**Exercise details**
From the first line to the last, set down the material exactly, leaving out its pictures.

<<<<

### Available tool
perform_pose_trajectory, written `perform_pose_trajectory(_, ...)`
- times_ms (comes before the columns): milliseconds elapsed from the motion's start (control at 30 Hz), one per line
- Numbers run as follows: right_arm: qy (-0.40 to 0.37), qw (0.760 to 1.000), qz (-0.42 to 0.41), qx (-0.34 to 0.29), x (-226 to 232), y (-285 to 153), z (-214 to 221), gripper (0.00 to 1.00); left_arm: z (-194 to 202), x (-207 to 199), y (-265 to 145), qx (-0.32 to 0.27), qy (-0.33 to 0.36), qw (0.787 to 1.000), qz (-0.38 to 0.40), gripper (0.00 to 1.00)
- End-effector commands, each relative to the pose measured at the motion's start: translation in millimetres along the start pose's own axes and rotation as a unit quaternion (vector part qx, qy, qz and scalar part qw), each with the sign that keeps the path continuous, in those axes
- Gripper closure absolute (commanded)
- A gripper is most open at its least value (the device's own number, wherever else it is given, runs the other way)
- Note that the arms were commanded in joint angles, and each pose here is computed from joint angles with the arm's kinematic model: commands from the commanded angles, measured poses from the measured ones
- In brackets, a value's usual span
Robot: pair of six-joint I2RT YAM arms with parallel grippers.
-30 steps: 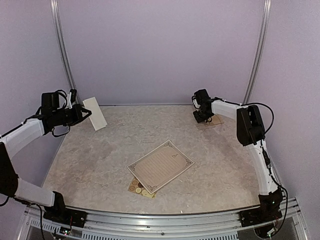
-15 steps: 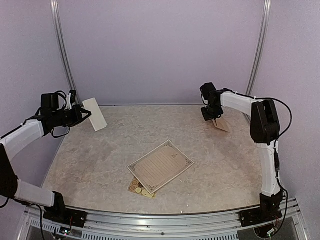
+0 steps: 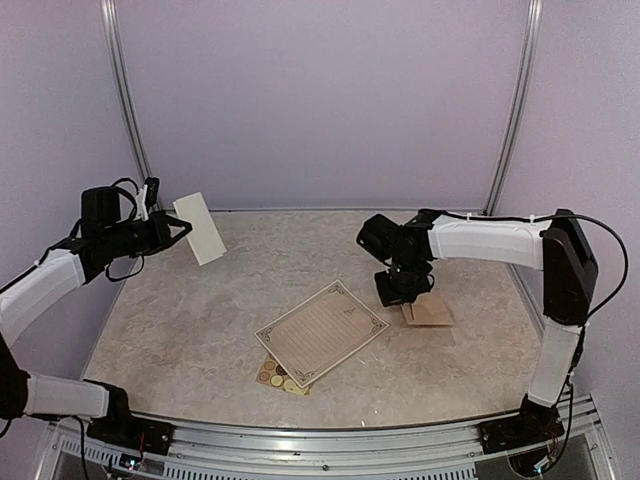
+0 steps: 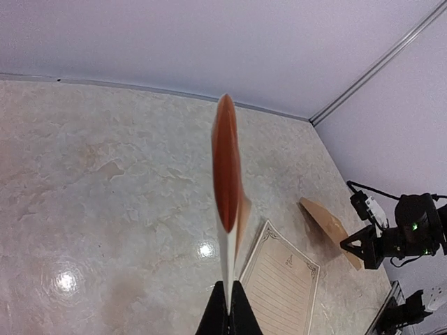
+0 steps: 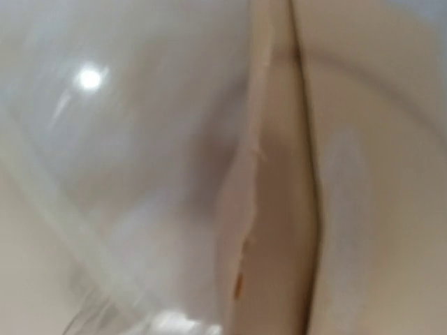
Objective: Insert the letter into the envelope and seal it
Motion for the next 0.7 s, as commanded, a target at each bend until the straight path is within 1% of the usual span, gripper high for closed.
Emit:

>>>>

**Answer box**
### Available tool
perform_pose_trajectory, written `perform_pose_trajectory(_, ...)`
- times_ms (comes before the columns): milliseconds elapsed from the motion's start (control at 30 Hz), one per line
- Numbers run as follows: right_arm: qy (-0.40 to 0.37), qw (0.760 to 1.000), qz (-0.42 to 0.41), qx (-0.34 to 0.29), x (-226 to 232), y (-285 to 153), z (-214 to 221), gripper (0.00 to 1.00); left_arm: z (-194 to 202), x (-207 to 199), y (-265 to 145), qx (-0.32 to 0.27), qy (-0.33 to 0.36), qw (0.787 to 1.000), qz (-0.38 to 0.40), gripper (0.00 to 1.00)
- End-effector commands, each relative to the pose measured at the motion's start: translation in millimetres along the start pose's own axes and rotation as a unit quaternion (vector part qx, qy, qz and scalar part qw), each with the sign that keeps the path continuous, in those axes
- Gripper closure absolute (commanded)
- A gripper is most open at its least value (the device's own number, wherever else it is given, runs the other way)
- Note that the arms were commanded in joint angles, and each pose here is computed from joint angles with the arm's kinematic model: commands from the commanded angles, measured poses from the measured ones
- In brackets, a value's usual span
Robot: pair of six-joint I2RT YAM arms with parallel grippers.
-30 steps: 
-15 steps: 
+0 steps: 
+0 steps: 
+0 steps: 
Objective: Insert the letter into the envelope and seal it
Motion for the next 0.7 s, as commanded, a target at each bend until the straight path is within 1% of the usual span, gripper high for closed.
Emit:

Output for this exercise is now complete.